Exercise directions:
Return the data below in full and exactly, except that the pictures are dropped.

Collected data:

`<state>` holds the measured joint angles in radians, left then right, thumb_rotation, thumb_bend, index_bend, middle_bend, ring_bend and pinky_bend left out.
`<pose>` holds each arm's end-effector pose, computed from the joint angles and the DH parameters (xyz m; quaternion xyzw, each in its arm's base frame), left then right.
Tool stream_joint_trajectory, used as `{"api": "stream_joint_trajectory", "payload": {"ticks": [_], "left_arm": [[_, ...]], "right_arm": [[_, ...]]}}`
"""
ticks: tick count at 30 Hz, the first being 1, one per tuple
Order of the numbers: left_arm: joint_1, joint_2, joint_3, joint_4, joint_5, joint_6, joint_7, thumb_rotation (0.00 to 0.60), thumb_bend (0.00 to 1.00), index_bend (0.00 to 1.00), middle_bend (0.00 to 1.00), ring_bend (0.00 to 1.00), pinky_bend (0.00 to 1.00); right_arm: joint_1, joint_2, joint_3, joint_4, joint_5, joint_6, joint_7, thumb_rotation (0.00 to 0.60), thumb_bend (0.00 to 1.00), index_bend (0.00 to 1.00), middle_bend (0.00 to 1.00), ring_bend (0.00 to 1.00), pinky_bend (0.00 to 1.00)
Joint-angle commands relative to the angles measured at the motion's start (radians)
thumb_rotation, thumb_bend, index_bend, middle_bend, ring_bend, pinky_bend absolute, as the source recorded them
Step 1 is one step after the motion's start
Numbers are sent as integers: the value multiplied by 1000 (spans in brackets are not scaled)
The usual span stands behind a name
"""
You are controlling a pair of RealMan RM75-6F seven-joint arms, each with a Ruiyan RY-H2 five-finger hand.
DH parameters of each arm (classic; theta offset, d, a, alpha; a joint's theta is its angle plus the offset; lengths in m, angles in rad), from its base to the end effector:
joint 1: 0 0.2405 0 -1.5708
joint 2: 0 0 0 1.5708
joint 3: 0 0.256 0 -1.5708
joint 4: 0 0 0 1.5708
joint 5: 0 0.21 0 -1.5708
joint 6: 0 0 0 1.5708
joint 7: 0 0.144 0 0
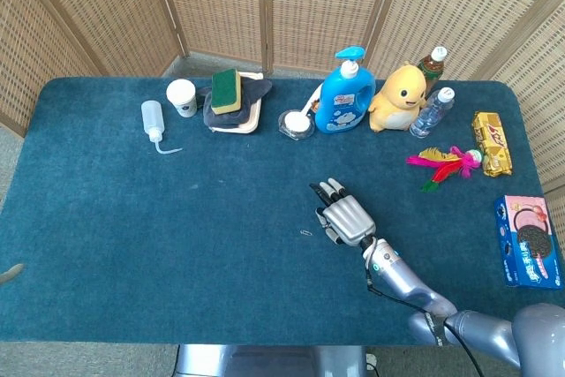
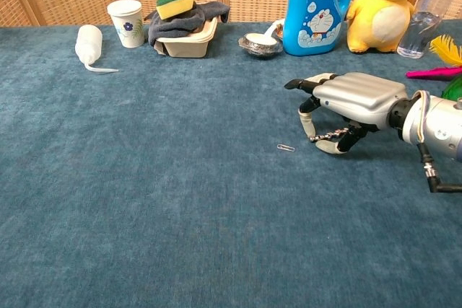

Answer for this exercise:
`<state>` holds the measured joint angles in radians, left then right, thumb_rotation, thumb_bend, index_bend, middle_bend, ring_bend and pinky_bend left out.
`<pose>` holds each arm's end-effector pose, computed from the joint angles and the DH parameters (xyz m; quaternion xyzw, each in its arm's base frame), left then right.
Tool stream_joint_trajectory, used as `{"api": "stream_joint_trajectory", "payload": {"ticks": [_], "left_arm": [[_, ...]], "right_arm": [[_, ...]]}}`
"""
ticks: tick count at 30 Hz, the first being 1, one per tuple
Order of the numbers: left_arm: joint_1, joint_2, joint_3, joint_4, joint_5, joint_6, joint_7, thumb_rotation (0.00 to 0.60), thumb_bend (0.00 to 1.00), index_bend (0.00 to 1.00), middle_bend (0.00 to 1.00), ring_bend (0.00 to 1.00), pinky_bend (0.00 to 1.00); right_arm: joint_1, joint_2, joint_3, joint_4, joint_5, joint_6, joint_7, thumb_rotation (0.00 to 0.60), thumb_bend (0.00 to 1.00), index_bend (0.00 to 1.00), middle_bend (0.00 to 1.00), ring_bend (0.00 to 1.00), pinky_bend (0.00 to 1.00)
Joint-angle commands relative to the angles measured at the motion's start (radians)
thumb_rotation, thumb_bend, index_bend, middle_bend, ring_bend, pinky_bend absolute, as the source recorded them
Step 1 is one step after the motion's start
Numbers are sent as integers: the value multiplied by 1000 (spans in brackets are not scaled)
The usual span stands behind a name
"""
You are controlling a pair of RealMan RM75-6F seven-joint arms, each with a Ruiyan RY-H2 five-finger hand.
DH parameters of each arm (classic; theta offset, d, a, alpha; a joint's theta is its angle plus the offset; lengths in m, angles in rad), from its base to the end effector:
joint 1: 0 0.2405 0 -1.5708
joint 2: 0 0 0 1.5708
joint 3: 0 0.256 0 -1.5708
joint 4: 0 0 0 1.5708
joint 5: 0 0.21 0 -1.5708
joint 6: 0 0 0 1.5708
joint 7: 0 0.144 0 0

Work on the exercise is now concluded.